Scrum is an agile, lightweight process that can be used to manage and control software and product development using iterative, incremental practices. Scrum is a set of interrelated simple practices and rules that optimize the development environment, reduce organizational overhead, and closely synchronize market requirements with iterative prototypes.
Scrum was implemented by leading organizations worldwide, such as: Google, Siemens, Yahoo, Phillips, SalesForce, British Telecom, BMC, SUN, SAP, Novell, Motorola, IBM, HP, Adobe and more. The system significantly increases productivity, development quality, and reduces time to benefits while facilitating adaptive, empirical systems development.
Based on modern process control theory, Scrum causes the best possible software to be constructed given the available resources, acceptable quality, and required release dates. Useful product functionality is delivered at every iteration as requirements, architecture, and design emerge, even when using unstable technologies.
Mr. Avi Glasberg, President of Frontline PCB Solutions, said: “Frontline has decided to adopt Scrum as part of its commitment to delivering the world’s leading PCB software solutions. The current economic worldwide arena makes Scrum even more relevant for us, as we are striving to be precise and focused on enhanced data integrity and production error reduction.”
Mr. Danny (Danko) Kovatch, a Certified Scrum Trainer and Co-founder of AgileSparks, approved by the International Scrum Alliance to certify Scrum Masters throughout the world, commented: “We believe in a result-oriented approach and have proven experience in breaking the "glass ceiling" of organizational improvement. Frontline’s managements’ commitment led to a devoted implementation process of the Scrum framework that gradually but surely makes impact on its development atmosphere and productivity”.

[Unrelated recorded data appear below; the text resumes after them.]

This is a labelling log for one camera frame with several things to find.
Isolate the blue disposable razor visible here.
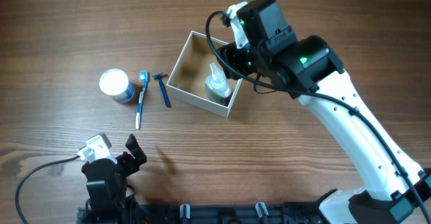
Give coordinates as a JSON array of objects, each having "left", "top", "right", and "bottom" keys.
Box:
[{"left": 152, "top": 72, "right": 171, "bottom": 108}]

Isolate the right black cable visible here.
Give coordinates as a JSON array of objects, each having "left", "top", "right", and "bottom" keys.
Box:
[{"left": 205, "top": 10, "right": 431, "bottom": 223}]

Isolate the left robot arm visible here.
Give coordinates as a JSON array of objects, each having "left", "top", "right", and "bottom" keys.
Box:
[{"left": 76, "top": 133, "right": 150, "bottom": 223}]

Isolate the blue white toothbrush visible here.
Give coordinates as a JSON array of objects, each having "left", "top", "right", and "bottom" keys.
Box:
[{"left": 135, "top": 71, "right": 149, "bottom": 130}]

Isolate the black cable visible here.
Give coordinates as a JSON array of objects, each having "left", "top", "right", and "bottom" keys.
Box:
[
  {"left": 14, "top": 155, "right": 81, "bottom": 224},
  {"left": 205, "top": 10, "right": 431, "bottom": 223}
]

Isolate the clear spray bottle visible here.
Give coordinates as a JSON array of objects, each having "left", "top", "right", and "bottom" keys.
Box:
[{"left": 205, "top": 63, "right": 232, "bottom": 106}]

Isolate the cotton bud tub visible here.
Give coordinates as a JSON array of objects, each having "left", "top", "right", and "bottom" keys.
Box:
[{"left": 99, "top": 69, "right": 135, "bottom": 104}]

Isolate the white cardboard box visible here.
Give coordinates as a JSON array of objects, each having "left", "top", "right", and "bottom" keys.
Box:
[{"left": 166, "top": 31, "right": 242, "bottom": 118}]

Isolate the left black cable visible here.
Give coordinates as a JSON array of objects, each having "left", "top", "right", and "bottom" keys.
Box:
[{"left": 14, "top": 155, "right": 81, "bottom": 224}]

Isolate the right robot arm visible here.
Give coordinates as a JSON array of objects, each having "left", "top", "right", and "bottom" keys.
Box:
[{"left": 213, "top": 0, "right": 430, "bottom": 223}]

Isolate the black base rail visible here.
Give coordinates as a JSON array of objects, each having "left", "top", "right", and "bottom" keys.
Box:
[{"left": 76, "top": 202, "right": 326, "bottom": 224}]

The Scrum framework was created by Jeff Sutherland in 1993, who borrowed the term "scrum" from an analogy put forth in a 1986 study by Takeuchi and Nonaka, published in the Harvard Business Review. In that study, Takeuchi and Nonaka compare high-performing, cross-functional teams to the scrum formation used by rugby teams. Ken Schwaber formalized the process for the worldwide software industry in the 1995. Since then, Scrum has become one of the leading agile development methodologies, used by hundreds of companies around the world.